One exact copy of the listing is needed. It should contain no pictures.

# Raw data
━━━━

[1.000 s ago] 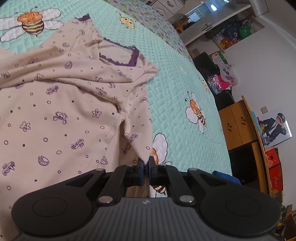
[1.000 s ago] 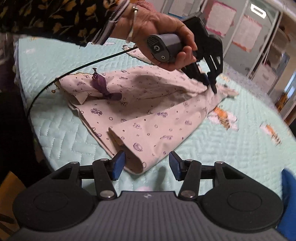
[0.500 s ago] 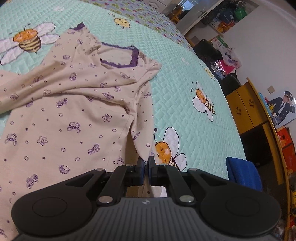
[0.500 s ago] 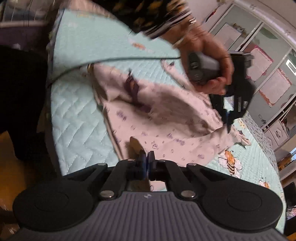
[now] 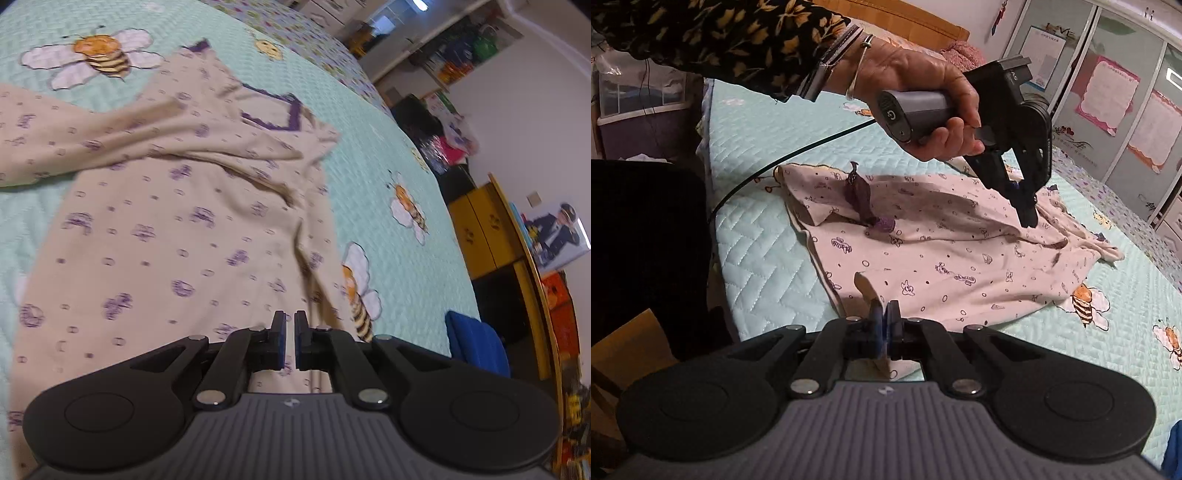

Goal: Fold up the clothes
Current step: 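Pinch the top's side edge with the left gripper while the right gripper smooths the body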

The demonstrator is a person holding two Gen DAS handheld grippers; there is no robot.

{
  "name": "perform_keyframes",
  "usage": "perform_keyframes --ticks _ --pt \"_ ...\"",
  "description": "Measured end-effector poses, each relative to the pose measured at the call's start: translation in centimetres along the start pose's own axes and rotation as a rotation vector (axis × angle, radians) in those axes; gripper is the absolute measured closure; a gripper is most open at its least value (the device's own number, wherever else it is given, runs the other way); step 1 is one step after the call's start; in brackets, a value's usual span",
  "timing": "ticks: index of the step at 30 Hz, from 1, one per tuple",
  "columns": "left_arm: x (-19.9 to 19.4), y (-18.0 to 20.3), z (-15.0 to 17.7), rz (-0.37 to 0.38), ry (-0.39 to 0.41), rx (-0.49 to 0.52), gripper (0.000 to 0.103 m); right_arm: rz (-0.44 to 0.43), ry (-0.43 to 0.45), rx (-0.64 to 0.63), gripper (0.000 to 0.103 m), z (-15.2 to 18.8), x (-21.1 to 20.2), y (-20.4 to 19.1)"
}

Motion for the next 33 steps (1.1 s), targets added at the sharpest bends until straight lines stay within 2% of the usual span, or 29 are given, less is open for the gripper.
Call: perform_keyframes --ticks 1,3,4,7,12,16,18,19,20,22,28,30,33 --pt "0.4 0.4 0.1 0.013 -0.009 0.004 0.094 0.000 -0.006 0.001 0.102 0.1 0.1 0.0" --pt "1.0 1.2 0.2 0.027 -0.013 0.014 0.075 0.003 -0.010 0.011 0.102 0.1 0.1 0.1" --pt "1.3 1.6 0.2 0.029 -0.011 0.024 0.069 0.001 -0.010 0.020 0.102 0.1 0.1 0.2" --pt "2.4 2.5 -0.2 0.021 0.004 0.035 0.068 -0.004 -0.003 0.041 0.102 0.0 0.0 0.4" --pt "4.3 2.1 -1.6 -0.025 0.031 -0.032 0.064 -0.001 0.002 0.045 0.102 -0.1 -0.1 0.5" --pt "6.1 1.4 -2.6 -0.030 0.008 -0.096 0.060 -0.003 0.003 0.059 0.102 0.0 0.0 0.6" --pt "7.0 1.2 -2.8 -0.005 -0.006 -0.124 0.064 -0.005 -0.001 0.062 0.102 0.1 0.1 0.5" --pt "7.1 1.3 -2.9 -0.001 -0.004 -0.119 0.090 -0.005 -0.003 0.061 0.102 0.1 0.2 0.5" --pt "7.0 1.7 -3.1 -0.009 0.008 -0.100 0.099 -0.008 -0.005 0.060 0.102 0.1 0.2 0.4" --pt "6.4 2.4 -3.4 -0.027 0.035 -0.056 0.099 -0.013 -0.008 0.058 0.102 0.1 0.2 0.4" --pt "0.9 4.0 -5.0 -0.063 0.163 0.063 0.099 -0.029 -0.008 0.031 0.102 -0.1 0.2 0.2" --pt "-0.2 3.5 -5.3 -0.065 0.178 0.076 0.099 -0.033 0.001 0.026 0.102 -0.3 0.1 0.2" --pt "-0.1 1.9 -5.2 -0.109 0.185 0.077 0.099 -0.046 0.004 0.026 0.102 -0.8 0.2 0.2"
Point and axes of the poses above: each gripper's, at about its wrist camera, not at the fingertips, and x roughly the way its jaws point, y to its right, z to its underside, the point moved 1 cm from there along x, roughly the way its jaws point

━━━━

# Response for this exercise
[1.000 s ago] 
[1.000 s ago] 
[0.500 s ago] 
[0.500 s ago] 
[now] 

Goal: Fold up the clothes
Current step: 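Pinch the top's side edge with the left gripper while the right gripper smooths the body
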
The demonstrator is a person holding two Gen DAS handheld grippers; there is no robot.

{
  "name": "perform_keyframes",
  "usage": "perform_keyframes --ticks _ --pt \"_ ...\"",
  "description": "Measured end-effector poses, each relative to the pose measured at the call's start: translation in centimetres along the start pose's own axes and rotation as a rotation vector (axis × angle, radians) in those axes; gripper is the absolute measured closure; a gripper is most open at its least value (the device's own number, wherever else it is given, runs the other way); step 1 is one step after the call's start; in brackets, a value's usual span",
  "timing": "ticks: index of the step at 30 Hz, from 1, one per tuple",
  "columns": "left_arm: x (-19.9 to 19.4), y (-18.0 to 20.3), z (-15.0 to 17.7), rz (-0.37 to 0.38), ry (-0.39 to 0.41), rx (-0.49 to 0.52), gripper (0.000 to 0.103 m); right_arm: rz (-0.44 to 0.43), ry (-0.43 to 0.45), rx (-0.64 to 0.63), gripper (0.000 to 0.103 m), z (-15.2 to 18.8), x (-21.1 to 20.2), y (-20.4 to 19.1)"
}

Motion for the next 33 steps (1.1 s), targets added at the sharpest bends until straight lines stay within 2% of the usual span, or 29 are given, less is open for the gripper.
Call: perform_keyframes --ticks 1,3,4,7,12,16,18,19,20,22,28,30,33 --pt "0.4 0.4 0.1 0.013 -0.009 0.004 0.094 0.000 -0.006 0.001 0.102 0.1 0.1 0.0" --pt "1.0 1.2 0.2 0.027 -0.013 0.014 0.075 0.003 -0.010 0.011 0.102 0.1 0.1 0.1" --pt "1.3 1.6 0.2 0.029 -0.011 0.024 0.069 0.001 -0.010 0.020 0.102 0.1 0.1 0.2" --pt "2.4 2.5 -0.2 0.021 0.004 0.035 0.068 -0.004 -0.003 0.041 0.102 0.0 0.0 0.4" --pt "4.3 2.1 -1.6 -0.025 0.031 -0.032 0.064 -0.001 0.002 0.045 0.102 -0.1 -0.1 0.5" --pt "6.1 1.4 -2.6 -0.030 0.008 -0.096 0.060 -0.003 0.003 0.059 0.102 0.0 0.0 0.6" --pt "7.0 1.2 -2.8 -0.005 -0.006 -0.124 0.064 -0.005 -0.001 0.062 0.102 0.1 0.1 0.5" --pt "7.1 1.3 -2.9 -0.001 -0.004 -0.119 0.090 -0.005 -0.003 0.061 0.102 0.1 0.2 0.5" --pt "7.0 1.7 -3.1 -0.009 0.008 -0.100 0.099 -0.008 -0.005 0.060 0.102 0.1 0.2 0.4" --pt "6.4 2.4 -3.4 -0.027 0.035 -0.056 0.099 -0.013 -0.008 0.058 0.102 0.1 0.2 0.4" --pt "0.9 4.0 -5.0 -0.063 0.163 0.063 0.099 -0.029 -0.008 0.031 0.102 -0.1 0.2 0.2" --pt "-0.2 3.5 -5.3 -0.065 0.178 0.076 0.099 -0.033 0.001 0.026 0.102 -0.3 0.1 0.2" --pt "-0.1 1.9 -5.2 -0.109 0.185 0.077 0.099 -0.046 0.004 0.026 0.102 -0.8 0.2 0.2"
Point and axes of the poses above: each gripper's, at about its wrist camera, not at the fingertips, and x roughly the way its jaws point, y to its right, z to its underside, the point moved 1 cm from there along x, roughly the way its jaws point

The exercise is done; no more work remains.